My rule was always to praise a team member in public, and correct in private. A 
leader achieves nothing more than his team's success, so the only thing more 
important than encouraging them is enabling them. (Assuming you've selected 
competently.)

...

> > They say that writing believable engaging dialogue is difficult - but

> > you have it down pat!

>

> Thank you!  For that and for overlooking my failure to write "R&T" or

> "T&R".  I'm over-accustomed to sticking Kernighan's initial in things.

>

> Like many, I'm a frustrated writer.

>

> "Everybody does have a book in them, but in most cases that's where it

> should stay." -- Christopher Hitchens

That's doubtless true - and the time, effort, and skill acquisition required to 
author an engaging book is often possible only in retirement, I think. But some 
say it is worthwhile to go through that, even if it is never published.

In my view, a code designer/implementer who produces/enhances a tool of

use to many, is a memewright, creator of writing which leaps off the

page and carries out useul tasks.
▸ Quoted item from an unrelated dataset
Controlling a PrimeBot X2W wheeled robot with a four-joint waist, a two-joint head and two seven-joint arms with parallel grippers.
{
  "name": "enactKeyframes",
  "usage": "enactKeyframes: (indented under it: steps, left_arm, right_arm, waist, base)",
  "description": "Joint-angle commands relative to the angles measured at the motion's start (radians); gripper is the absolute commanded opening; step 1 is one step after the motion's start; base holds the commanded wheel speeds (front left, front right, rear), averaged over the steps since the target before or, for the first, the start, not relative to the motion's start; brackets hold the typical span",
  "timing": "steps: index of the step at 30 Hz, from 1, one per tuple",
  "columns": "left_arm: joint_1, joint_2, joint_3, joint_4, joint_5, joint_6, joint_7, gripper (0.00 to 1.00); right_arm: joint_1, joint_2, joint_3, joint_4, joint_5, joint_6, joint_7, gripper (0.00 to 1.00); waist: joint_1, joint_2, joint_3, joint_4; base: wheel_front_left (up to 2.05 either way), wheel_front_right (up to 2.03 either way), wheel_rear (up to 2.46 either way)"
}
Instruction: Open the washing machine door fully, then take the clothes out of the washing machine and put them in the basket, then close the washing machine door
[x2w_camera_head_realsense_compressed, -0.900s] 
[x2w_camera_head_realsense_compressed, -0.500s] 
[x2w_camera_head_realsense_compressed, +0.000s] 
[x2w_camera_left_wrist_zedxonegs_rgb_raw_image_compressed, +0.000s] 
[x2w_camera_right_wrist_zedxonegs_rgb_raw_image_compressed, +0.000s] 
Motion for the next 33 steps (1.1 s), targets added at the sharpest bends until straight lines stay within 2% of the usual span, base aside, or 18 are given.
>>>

It does not merely amuse or entertain.

And groff, with a bit of some sort of markup preprocessing to ease

generation of italics, could be handy if the book does materialise.

...

> I find AWK fascinating.  To me, it seems close to a sweet spot in the

> programming language design space.  I should do some more thinking and

> figure out why.  Maybe it has enough features to be widely adaptable to

> problems but at the same time it refuses to yield to the siren song of a

> module system or "standard library".  It seems inevitable that any

> language offering that facility becomes weighted down by reference

> material.  In my career I've been disappointed that most of the fun of

> learning a PL is front-loaded.  You get the basic concepts/modeling/

> "paradigms" and, often, you can see how it's good for something and can

> help you solve problems.  (And other people have seen that too, which is

> how you hear of it in the first place.)

The thin, handily indexed, Addison Wesley reference was my bible. Then 
something on-line, after the coprocess interface was added. Now that's the *nix 
way to blow away limitations.

My infatuation resulted from its ability to defeat complexity with simplicity - 
regexes in the code, both constant and variable, plus associative arrays. A 
vendor of an ITUT SDL compiler suite, $0.2M per seat 20 years ago, included as 
a minor feature, a state machine State Reachability test tool. I wrote and 
debugged one in a rainy weekend, spent in Bangalore - using AWK.

...

> But AWK?  AWK hasn't bloated.  Maybe Perl "stole its thunder", by which

> we mean "took the bullet".

I tried Perl - briefly - and confirmed that it is the quintessential 
"Write-Only language".

> Or--maybe--AWK occupies, or is near propinquity to, that really sweet

> spot in n-dimensional programming language design space I spoke of.

>

> So if I ever write my own AWK, I have a name for it.  AWKupy.

>

> Mascot?  A porcupine with a Guy Fawkes mask.

Ah, that is more assertive than AWKword.

No porcupines in Aus, but when I drained nigh on 200L from the rainwater trunk 
between roof and tanks this week, an echidna rushed at least 100m, in 42°C 
(108°F) heat, to the outflow drain, stuck its beak into the end of the stream 
to confirm it wasn't a mirage, then waded upstream to the deepest point, and 
settled to the bottom, refusing to move, even though I was barely 5m away.